I would add explanation comment on those two.

Shall we also disable argument accumulation for cores? It seems we won't solve the IRA issues, right?

Honza

Jakub Jelinek Nov. 12, 2013, 10:26 a.m. UTC | #2

On Tue, Nov 12, 2013 at 11:05:45AM +0100, Jan Hubicka wrote:
> > @@ -16576,7 +16576,7 @@ ix86_avx256_split_vector_move_misalign (rtx
> > op0, rtx op1)
> > 
> >    if (MEM_P (op1))
> >      {
> > -      if (TARGET_AVX256_SPLIT_UNALIGNED_LOAD)
> > +      if (!TARGET_AVX2 && TARGET_AVX256_SPLIT_UNALIGNED_LOAD)
> >      {
> >        rtx r = gen_reg_rtx (mode);
> >        m = adjust_address (op1, mode, 0);
> > @@ -16596,7 +16596,7 @@ ix86_avx256_split_vector_move_misalign (rtx
> > op0, rtx op1)
> >      }
> >    else if (MEM_P (op0))
> >      {
> > -      if (TARGET_AVX256_SPLIT_UNALIGNED_STORE)
> > +      if (!TARGET_AVX2 && TARGET_AVX256_SPLIT_UNALIGNED_STORE)
> 
> I would add explanation comment on those two.

Looking at http://gcc.gnu.org/ml/gcc-patches/2013-11/msg01235.html
we are going to have some AMD CPU with AVX2 support soon, the question is
if it will prefer 256-bit vmovups/vmovupd/vmovdqu or split, but even
if it will prefer split, the question is if like bdver{1,2,3} it will
be X86_TUNE_AVX128_OPTIMAL, because if yes, then how 256-bit unaligned
loads/stores are handled is much less important there.  Ganesh?

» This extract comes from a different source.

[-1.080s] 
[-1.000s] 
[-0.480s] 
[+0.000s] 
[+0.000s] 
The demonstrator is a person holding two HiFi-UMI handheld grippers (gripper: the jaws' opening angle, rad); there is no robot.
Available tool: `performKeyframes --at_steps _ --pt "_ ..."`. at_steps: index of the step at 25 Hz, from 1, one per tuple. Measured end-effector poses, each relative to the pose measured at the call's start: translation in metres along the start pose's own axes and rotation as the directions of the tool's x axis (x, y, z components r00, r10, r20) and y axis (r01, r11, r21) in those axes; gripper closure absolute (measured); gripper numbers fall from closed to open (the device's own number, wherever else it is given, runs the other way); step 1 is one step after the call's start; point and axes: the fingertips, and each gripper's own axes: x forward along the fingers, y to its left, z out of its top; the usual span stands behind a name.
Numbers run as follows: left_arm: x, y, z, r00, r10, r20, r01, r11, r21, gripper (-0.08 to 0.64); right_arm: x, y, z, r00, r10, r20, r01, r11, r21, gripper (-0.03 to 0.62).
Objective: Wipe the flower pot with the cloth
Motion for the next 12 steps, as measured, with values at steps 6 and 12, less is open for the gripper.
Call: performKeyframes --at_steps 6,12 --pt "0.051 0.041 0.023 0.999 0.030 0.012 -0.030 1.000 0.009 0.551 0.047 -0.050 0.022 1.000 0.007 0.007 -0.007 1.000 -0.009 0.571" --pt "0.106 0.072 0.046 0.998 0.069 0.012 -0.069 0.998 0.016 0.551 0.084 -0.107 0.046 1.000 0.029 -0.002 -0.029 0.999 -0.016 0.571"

> Shall we also disable argument accumulation for cores? It seems we won't
> solve the IRA issues, right?

You mean LRA issues here, right?  If you are starting to use
no-accumulate-outgoing-args much more often than in the past, I think
the problem that LRA forces a frame pointer in that case is much more
important now (or has that been fixed in the mean time?).  Vlad?

	Jakub

Vladimir Makarov Nov. 12, 2013, 3:39 p.m. UTC | #3

On 11/12/2013 05:26 AM, Jakub Jelinek wrote:
> On Tue, Nov 12, 2013 at 11:05:45AM +0100, Jan Hubicka wrote:
>>> @@ -16576,7 +16576,7 @@ ix86_avx256_split_vector_move_misalign (rtx
>>> op0, rtx op1)
>>>
>>>    if (MEM_P (op1))
>>>      {
>>> -      if (TARGET_AVX256_SPLIT_UNALIGNED_LOAD)
>>> +      if (!TARGET_AVX2 && TARGET_AVX256_SPLIT_UNALIGNED_LOAD)
>>>      {
>>>        rtx r = gen_reg_rtx (mode);
>>>        m = adjust_address (op1, mode, 0);
>>> @@ -16596,7 +16596,7 @@ ix86_avx256_split_vector_move_misalign (rtx
>>> op0, rtx op1)
>>>      }
>>>    else if (MEM_P (op0))
>>>      {
>>> -      if (TARGET_AVX256_SPLIT_UNALIGNED_STORE)
>>> +      if (!TARGET_AVX2 && TARGET_AVX256_SPLIT_UNALIGNED_STORE)
>> I would add explanation comment on those two.
> Looking at http://gcc.gnu.org/ml/gcc-patches/2013-11/msg01235.html
> we are going to have some AMD CPU with AVX2 support soon, the question is
> if it will prefer 256-bit vmovups/vmovupd/vmovdqu or split, but even
> if it will prefer split, the question is if like bdver{1,2,3} it will
> be X86_TUNE_AVX128_OPTIMAL, because if yes, then how 256-bit unaligned
> loads/stores are handled is much less important there.  Ganesh?
>
>> Shall we also disable argument accumulation for cores? It seems we won't
>> solve the IRA issues, right?
> You mean LRA issues here, right?  If you are starting to use
> no-accumulate-outgoing-args much more often than in the past, I think
> the problem that LRA forces a frame pointer in that case is much more
> important now (or has that been fixed in the mean time?).  Vlad?
>
>
I guess it is serious.  So it should fix this for gcc-4.9 in any case. 
I'd say it need 1-2 week of my work.  Right now I am stiil thinking how
to better approach to the implementation of it in LRA.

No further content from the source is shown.